What the task asks –
Only the lines below, from the one with "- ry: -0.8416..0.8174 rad" through the one with "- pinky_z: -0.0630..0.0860", are to be written out, exactly.

Available data –
Segment Open
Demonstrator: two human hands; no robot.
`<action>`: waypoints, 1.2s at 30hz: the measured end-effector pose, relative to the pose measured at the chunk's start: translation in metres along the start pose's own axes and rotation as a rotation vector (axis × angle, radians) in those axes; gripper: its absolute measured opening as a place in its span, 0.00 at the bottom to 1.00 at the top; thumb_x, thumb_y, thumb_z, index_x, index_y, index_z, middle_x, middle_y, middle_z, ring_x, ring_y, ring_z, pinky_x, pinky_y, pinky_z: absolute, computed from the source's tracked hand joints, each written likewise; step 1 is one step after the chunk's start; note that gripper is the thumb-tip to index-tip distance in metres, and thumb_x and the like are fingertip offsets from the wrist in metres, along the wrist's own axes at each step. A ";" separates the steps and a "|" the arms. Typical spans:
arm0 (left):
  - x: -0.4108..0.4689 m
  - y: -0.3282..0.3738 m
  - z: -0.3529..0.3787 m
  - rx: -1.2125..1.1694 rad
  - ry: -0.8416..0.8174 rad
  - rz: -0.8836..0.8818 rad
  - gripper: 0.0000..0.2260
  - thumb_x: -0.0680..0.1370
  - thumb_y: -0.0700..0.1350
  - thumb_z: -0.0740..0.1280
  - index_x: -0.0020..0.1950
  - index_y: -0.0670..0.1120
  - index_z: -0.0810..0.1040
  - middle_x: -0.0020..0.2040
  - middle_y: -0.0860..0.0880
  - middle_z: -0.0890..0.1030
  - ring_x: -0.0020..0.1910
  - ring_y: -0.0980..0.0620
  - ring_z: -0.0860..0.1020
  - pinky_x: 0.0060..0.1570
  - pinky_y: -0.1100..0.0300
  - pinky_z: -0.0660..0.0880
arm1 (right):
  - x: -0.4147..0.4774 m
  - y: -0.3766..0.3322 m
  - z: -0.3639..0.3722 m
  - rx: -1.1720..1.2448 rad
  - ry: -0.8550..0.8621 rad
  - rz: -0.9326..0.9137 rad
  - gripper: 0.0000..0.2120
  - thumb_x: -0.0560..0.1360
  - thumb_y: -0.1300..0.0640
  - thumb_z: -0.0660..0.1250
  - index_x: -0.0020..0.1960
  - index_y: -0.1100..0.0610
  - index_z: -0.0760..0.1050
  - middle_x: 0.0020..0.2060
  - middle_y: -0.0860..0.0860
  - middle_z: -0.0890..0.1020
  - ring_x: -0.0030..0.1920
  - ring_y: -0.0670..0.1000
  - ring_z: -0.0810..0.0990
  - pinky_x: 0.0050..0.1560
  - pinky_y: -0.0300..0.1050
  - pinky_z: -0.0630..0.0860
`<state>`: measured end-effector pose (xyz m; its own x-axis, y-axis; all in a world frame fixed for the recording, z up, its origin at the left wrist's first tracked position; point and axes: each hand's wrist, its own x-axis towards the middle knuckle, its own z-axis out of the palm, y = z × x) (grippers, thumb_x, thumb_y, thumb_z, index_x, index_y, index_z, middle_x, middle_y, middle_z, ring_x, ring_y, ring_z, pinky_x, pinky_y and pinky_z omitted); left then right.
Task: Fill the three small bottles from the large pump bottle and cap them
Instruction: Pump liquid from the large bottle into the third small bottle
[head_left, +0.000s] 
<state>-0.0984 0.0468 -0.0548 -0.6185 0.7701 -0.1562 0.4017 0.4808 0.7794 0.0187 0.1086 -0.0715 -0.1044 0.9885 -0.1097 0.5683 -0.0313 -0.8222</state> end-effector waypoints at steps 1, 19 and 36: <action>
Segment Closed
Expected output –
  - ry: -0.8416..0.8174 rad
  - rz: -0.8836..0.8818 rad
  - gripper: 0.0000..0.2260
  - thumb_x: -0.0680..0.1370
  - thumb_y: -0.0700..0.1350
  - thumb_z: -0.0740..0.1280
  - index_x: -0.0020..0.1950
  - index_y: -0.0670..0.1120
  - index_z: -0.0810..0.1040
  - middle_x: -0.0020..0.2040
  - middle_y: -0.0860..0.0880
  - middle_z: -0.0890..0.1030
  - ring_x: -0.0020..0.1910
  - ring_y: -0.0980..0.0620
  - ring_z: -0.0860..0.1020
  - pinky_x: 0.0060..0.1570
  - pinky_y: -0.1100..0.0300
  - pinky_z: -0.0660..0.0880
arm1 (right):
  - x: -0.4147..0.4774 m
  - y: -0.3766..0.3322 m
  - z: -0.3639..0.3722 m
  - rx: -1.1720..1.2448 rad
  - ry: -0.8550..0.8621 rad
  - rz: -0.9326..0.9137 rad
  - gripper: 0.0000..0.2120
  - thumb_x: -0.0560..0.1360
  - thumb_y: -0.1300..0.0640
  - thumb_z: -0.0660..0.1250
  - index_x: -0.0020..0.1960
  - index_y: -0.1100..0.0610
  - index_z: -0.0760..0.1050
  - middle_x: 0.0020..0.2060
  - middle_y: -0.0860..0.0860
  - middle_z: -0.0890..0.1020
  - ring_x: -0.0030..0.1920
  - ring_y: -0.0670..0.1000
  - ring_z: -0.0810..0.0990
  - pinky_x: 0.0050..0.1560
  - pinky_y: -0.0300..0.1050
  - pinky_z: -0.0630..0.0860

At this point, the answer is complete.